**EXERCISE DIRECTIONS**
All of the records below must be output exactly, with no pictures carried over.

**DATA**
________________________________________

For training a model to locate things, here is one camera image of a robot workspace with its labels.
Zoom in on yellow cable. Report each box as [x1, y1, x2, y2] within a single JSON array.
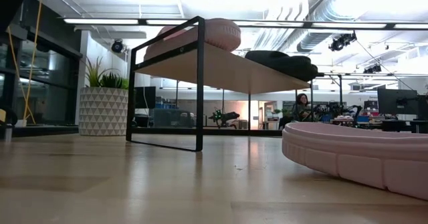
[[6, 0, 44, 126]]

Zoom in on background green black robot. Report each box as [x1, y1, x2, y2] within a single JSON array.
[[209, 108, 240, 129]]

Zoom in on dark wall screen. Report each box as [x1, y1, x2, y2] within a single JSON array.
[[134, 86, 156, 110]]

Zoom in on succulent in white patterned pot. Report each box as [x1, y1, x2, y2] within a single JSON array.
[[78, 55, 133, 137]]

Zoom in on black ceiling camera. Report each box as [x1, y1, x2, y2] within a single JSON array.
[[328, 31, 358, 52]]

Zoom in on person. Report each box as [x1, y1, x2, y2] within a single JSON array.
[[293, 93, 314, 122]]

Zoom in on wooden shelf black metal frame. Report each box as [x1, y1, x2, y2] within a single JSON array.
[[126, 15, 316, 152]]

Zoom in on pink rubber slide sandal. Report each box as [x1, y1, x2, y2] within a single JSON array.
[[282, 122, 428, 201], [144, 17, 242, 62]]

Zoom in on black computer monitor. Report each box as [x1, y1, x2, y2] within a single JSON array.
[[377, 88, 419, 115]]

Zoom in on background black robot arms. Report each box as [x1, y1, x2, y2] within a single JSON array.
[[314, 102, 364, 128]]

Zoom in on black aluminium table frame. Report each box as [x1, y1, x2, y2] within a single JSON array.
[[0, 125, 284, 138]]

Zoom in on overhead light bar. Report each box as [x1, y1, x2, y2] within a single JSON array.
[[63, 17, 428, 31]]

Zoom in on background black rig frame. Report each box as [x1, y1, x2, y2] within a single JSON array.
[[314, 72, 428, 128]]

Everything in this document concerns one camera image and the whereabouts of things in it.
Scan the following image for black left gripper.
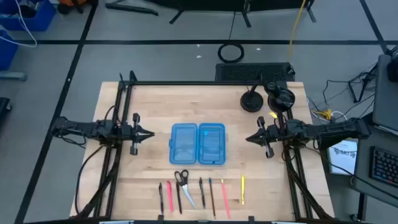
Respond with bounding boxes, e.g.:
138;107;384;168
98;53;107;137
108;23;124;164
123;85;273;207
122;113;155;156

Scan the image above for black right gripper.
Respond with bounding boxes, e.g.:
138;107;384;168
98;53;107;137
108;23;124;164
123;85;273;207
245;116;282;159

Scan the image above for black-handled scissors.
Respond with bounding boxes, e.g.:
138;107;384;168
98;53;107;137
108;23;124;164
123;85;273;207
174;169;197;210

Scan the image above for pink pen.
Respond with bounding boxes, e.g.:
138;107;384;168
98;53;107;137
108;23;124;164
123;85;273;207
166;179;174;213

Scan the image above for matte black pen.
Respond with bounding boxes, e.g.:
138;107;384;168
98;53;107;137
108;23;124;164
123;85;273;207
175;181;183;215
158;182;165;216

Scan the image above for pink pencil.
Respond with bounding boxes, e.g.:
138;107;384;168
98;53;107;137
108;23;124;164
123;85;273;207
220;179;232;220

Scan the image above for brown pencil blue eraser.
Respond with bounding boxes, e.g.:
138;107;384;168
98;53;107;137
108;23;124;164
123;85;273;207
208;177;216;220

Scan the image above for black rubber-grip gel pen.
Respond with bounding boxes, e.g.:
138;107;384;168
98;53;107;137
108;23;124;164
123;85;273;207
198;177;206;210

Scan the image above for blue translucent supply box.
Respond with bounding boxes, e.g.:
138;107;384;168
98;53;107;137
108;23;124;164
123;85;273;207
169;123;226;166

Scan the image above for black desk lamp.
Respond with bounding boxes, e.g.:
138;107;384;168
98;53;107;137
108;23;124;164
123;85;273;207
239;74;296;113

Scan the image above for white printed paper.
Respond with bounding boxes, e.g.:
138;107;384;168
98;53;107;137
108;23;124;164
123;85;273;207
328;139;358;176

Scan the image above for grey side desk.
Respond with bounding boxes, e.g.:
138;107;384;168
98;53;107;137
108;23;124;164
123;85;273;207
350;113;398;202

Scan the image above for black floor bar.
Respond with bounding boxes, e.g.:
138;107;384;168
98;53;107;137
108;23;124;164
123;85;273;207
104;2;159;17

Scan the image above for black computer keyboard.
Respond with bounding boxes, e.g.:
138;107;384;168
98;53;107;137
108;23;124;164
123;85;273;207
369;146;398;188

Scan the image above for grey monitor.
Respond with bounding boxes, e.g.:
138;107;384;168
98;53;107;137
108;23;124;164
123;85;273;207
372;54;398;131

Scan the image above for black backdrop panel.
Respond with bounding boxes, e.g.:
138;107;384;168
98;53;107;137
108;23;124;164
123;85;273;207
146;0;317;29

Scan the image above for orange and black bag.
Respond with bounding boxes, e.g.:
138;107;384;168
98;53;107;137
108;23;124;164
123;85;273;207
57;0;96;15

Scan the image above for large blue storage bin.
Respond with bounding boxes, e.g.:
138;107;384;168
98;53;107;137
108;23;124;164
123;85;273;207
0;0;57;32

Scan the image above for yellow cable connector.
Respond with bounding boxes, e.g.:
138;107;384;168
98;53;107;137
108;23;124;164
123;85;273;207
312;108;333;121

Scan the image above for black metal rig frame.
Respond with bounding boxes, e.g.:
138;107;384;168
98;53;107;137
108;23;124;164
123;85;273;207
74;70;334;223

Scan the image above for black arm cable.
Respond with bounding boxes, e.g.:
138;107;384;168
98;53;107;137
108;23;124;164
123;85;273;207
73;144;106;216

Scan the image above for coiled black cable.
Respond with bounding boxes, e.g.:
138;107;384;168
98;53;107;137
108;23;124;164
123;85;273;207
217;11;246;64

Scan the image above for tangled black floor cables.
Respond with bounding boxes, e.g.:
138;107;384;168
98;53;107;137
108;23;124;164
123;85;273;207
306;62;379;125

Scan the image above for yellow cable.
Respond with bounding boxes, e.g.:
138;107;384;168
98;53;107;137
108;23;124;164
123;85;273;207
287;0;308;63

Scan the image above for white cable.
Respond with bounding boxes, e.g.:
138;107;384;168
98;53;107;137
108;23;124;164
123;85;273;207
0;0;38;49

________________________________________

**ANSWER FOR THE TASK**
For training a model to locate things, here is one camera image of a robot workspace with its labels.
Zoom in on yellow cable. Report each box as [x1, y1, x2, y2] within a single JSON array.
[[6, 0, 44, 126]]

Zoom in on background green black robot. Report each box as [x1, y1, x2, y2] within a single JSON array.
[[209, 108, 240, 129]]

Zoom in on dark wall screen. Report each box as [x1, y1, x2, y2] within a single JSON array.
[[134, 86, 156, 110]]

Zoom in on succulent in white patterned pot. Report each box as [x1, y1, x2, y2] within a single JSON array.
[[78, 55, 133, 137]]

Zoom in on black ceiling camera. Report each box as [x1, y1, x2, y2] within a single JSON array.
[[328, 31, 358, 52]]

Zoom in on person. Report each box as [x1, y1, x2, y2] within a single JSON array.
[[293, 93, 314, 122]]

Zoom in on wooden shelf black metal frame. Report each box as [x1, y1, x2, y2] within a single JSON array.
[[126, 15, 316, 152]]

Zoom in on pink rubber slide sandal. Report each box as [x1, y1, x2, y2] within a single JSON array.
[[282, 122, 428, 201], [144, 17, 242, 62]]

Zoom in on black computer monitor. Report each box as [x1, y1, x2, y2] within a single JSON array.
[[377, 88, 419, 115]]

Zoom in on background black robot arms. Report each box as [x1, y1, x2, y2] within a single JSON array.
[[314, 102, 364, 128]]

Zoom in on black aluminium table frame. Report each box as [x1, y1, x2, y2] within a single JSON array.
[[0, 125, 284, 138]]

Zoom in on overhead light bar. Report each box as [x1, y1, x2, y2] within a single JSON array.
[[63, 17, 428, 31]]

Zoom in on background black rig frame. Report each box as [x1, y1, x2, y2] within a single JSON array.
[[314, 72, 428, 128]]

Everything in this document concerns one camera image and the whereabouts of things in it.
Scan the following image for black left gripper.
Respond with bounding boxes, e.g.:
138;107;384;168
98;53;107;137
108;23;124;164
123;85;273;207
122;113;155;156

Scan the image above for black right gripper.
Respond with bounding boxes, e.g.:
138;107;384;168
98;53;107;137
108;23;124;164
123;85;273;207
245;116;282;159

Scan the image above for black-handled scissors.
Respond with bounding boxes, e.g.:
138;107;384;168
98;53;107;137
108;23;124;164
123;85;273;207
174;169;197;210

Scan the image above for pink pen.
Respond with bounding boxes, e.g.:
138;107;384;168
98;53;107;137
108;23;124;164
123;85;273;207
166;179;174;213

Scan the image above for matte black pen.
Respond with bounding boxes, e.g.:
138;107;384;168
98;53;107;137
108;23;124;164
123;85;273;207
175;181;183;215
158;182;165;216

Scan the image above for pink pencil.
Respond with bounding boxes, e.g.:
138;107;384;168
98;53;107;137
108;23;124;164
123;85;273;207
220;179;232;220

Scan the image above for brown pencil blue eraser.
Respond with bounding boxes, e.g.:
138;107;384;168
98;53;107;137
108;23;124;164
123;85;273;207
208;177;216;220

Scan the image above for black rubber-grip gel pen.
Respond with bounding boxes, e.g.:
138;107;384;168
98;53;107;137
108;23;124;164
123;85;273;207
198;177;206;210

Scan the image above for blue translucent supply box.
Respond with bounding boxes, e.g.:
138;107;384;168
98;53;107;137
108;23;124;164
123;85;273;207
169;123;226;166

Scan the image above for black desk lamp.
Respond with bounding boxes, e.g.:
138;107;384;168
98;53;107;137
108;23;124;164
123;85;273;207
239;74;296;113

Scan the image above for white printed paper.
Respond with bounding boxes, e.g.:
138;107;384;168
98;53;107;137
108;23;124;164
123;85;273;207
328;139;358;176

Scan the image above for grey side desk.
Respond with bounding boxes, e.g.:
138;107;384;168
98;53;107;137
108;23;124;164
123;85;273;207
350;113;398;202

Scan the image above for black floor bar.
Respond with bounding boxes, e.g.:
138;107;384;168
98;53;107;137
108;23;124;164
123;85;273;207
104;2;159;17

Scan the image above for black computer keyboard.
Respond with bounding boxes, e.g.:
138;107;384;168
98;53;107;137
108;23;124;164
123;85;273;207
369;146;398;188

Scan the image above for grey monitor.
Respond with bounding boxes, e.g.:
138;107;384;168
98;53;107;137
108;23;124;164
123;85;273;207
372;54;398;131

Scan the image above for black backdrop panel.
Respond with bounding boxes, e.g.:
138;107;384;168
98;53;107;137
108;23;124;164
123;85;273;207
146;0;317;29

Scan the image above for orange and black bag.
Respond with bounding boxes, e.g.:
138;107;384;168
98;53;107;137
108;23;124;164
123;85;273;207
57;0;96;15

Scan the image above for large blue storage bin.
Respond with bounding boxes, e.g.:
138;107;384;168
98;53;107;137
108;23;124;164
123;85;273;207
0;0;57;32

Scan the image above for yellow cable connector.
Respond with bounding boxes, e.g.:
138;107;384;168
98;53;107;137
108;23;124;164
123;85;273;207
312;108;333;121

Scan the image above for black metal rig frame.
Respond with bounding boxes, e.g.:
138;107;384;168
98;53;107;137
108;23;124;164
123;85;273;207
74;70;334;223

Scan the image above for black arm cable.
Respond with bounding boxes, e.g.:
138;107;384;168
98;53;107;137
108;23;124;164
123;85;273;207
73;144;106;216

Scan the image above for coiled black cable.
Respond with bounding boxes, e.g.:
138;107;384;168
98;53;107;137
108;23;124;164
123;85;273;207
217;11;246;64

Scan the image above for tangled black floor cables.
Respond with bounding boxes, e.g.:
138;107;384;168
98;53;107;137
108;23;124;164
123;85;273;207
306;62;379;125

Scan the image above for yellow cable.
Respond with bounding boxes, e.g.:
138;107;384;168
98;53;107;137
108;23;124;164
123;85;273;207
287;0;308;63

Scan the image above for white cable.
Respond with bounding boxes, e.g.:
138;107;384;168
98;53;107;137
108;23;124;164
123;85;273;207
0;0;38;49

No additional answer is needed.